* **TASK DIRECTIONS**: Here the job is to retype the data word for word while leaving the pictures aside.

* **DATA BLOCK**:
· · · · · · ·

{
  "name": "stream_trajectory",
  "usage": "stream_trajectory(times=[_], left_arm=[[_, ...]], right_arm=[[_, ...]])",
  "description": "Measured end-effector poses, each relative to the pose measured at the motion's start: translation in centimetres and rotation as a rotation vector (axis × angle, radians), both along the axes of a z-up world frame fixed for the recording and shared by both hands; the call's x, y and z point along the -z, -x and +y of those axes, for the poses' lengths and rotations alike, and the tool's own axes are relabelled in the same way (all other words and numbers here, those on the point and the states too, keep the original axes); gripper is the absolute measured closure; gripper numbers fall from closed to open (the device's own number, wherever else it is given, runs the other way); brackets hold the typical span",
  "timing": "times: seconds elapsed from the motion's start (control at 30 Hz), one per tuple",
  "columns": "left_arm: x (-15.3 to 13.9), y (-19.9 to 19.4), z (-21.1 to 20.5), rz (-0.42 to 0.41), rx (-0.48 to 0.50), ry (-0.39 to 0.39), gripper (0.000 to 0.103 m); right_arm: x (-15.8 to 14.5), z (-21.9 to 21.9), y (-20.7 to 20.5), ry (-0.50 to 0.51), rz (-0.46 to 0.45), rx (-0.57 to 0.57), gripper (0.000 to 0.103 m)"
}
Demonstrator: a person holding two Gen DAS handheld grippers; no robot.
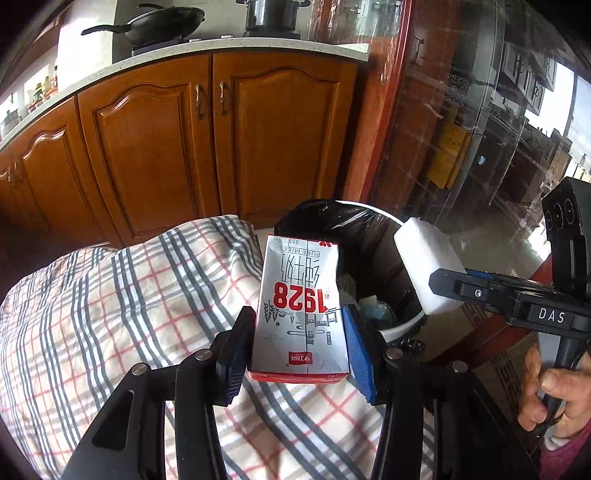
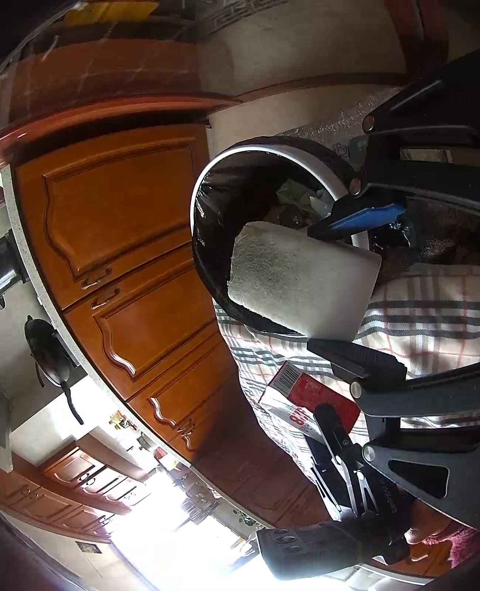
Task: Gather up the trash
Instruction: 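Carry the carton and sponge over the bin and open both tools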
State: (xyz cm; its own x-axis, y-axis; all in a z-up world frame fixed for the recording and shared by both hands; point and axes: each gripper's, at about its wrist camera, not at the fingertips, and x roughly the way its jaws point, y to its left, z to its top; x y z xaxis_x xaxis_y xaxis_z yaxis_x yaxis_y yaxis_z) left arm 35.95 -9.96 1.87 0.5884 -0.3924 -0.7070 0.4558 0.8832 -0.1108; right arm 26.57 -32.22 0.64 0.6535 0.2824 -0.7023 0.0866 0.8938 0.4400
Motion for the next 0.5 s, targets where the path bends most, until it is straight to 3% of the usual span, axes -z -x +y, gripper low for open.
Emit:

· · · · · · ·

* **SOLUTION FOR THIS EXERCISE**:
{
  "name": "stream_trajectory",
  "usage": "stream_trajectory(times=[_], left_arm=[[_, ...]], right_arm=[[_, ...]])",
  "description": "Measured end-effector poses, each relative to the pose measured at the motion's start: translation in centimetres and rotation as a rotation vector (axis × angle, radians), both along the axes of a z-up world frame fixed for the recording and shared by both hands; the call's x, y and z point along the -z, -x and +y of those axes, for the poses' lengths and rotations alike, and the tool's own axes are relabelled in the same way (all other words and numbers here, those on the point and the states too, keep the original axes); gripper is the absolute measured closure; gripper numbers fall from closed to open (the device's own number, wherever else it is given, runs the other way); brackets hold the typical span",
  "timing": "times: seconds elapsed from the motion's start (control at 30 Hz), one per tuple",
  "columns": "left_arm: x (-15.3 to 13.9), y (-19.9 to 19.4), z (-21.1 to 20.5), rz (-0.42 to 0.41), rx (-0.48 to 0.50), ry (-0.39 to 0.39), gripper (0.000 to 0.103 m); right_arm: x (-15.8 to 14.5), z (-21.9 to 21.9), y (-20.7 to 20.5), ry (-0.50 to 0.51), rz (-0.46 to 0.45), rx (-0.57 to 0.57), gripper (0.000 to 0.103 m)"
}
Demonstrator: a person holding two Gen DAS handheld grippers; no robot.
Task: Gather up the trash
Instruction: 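Carry the carton and sponge over the bin and open both tools
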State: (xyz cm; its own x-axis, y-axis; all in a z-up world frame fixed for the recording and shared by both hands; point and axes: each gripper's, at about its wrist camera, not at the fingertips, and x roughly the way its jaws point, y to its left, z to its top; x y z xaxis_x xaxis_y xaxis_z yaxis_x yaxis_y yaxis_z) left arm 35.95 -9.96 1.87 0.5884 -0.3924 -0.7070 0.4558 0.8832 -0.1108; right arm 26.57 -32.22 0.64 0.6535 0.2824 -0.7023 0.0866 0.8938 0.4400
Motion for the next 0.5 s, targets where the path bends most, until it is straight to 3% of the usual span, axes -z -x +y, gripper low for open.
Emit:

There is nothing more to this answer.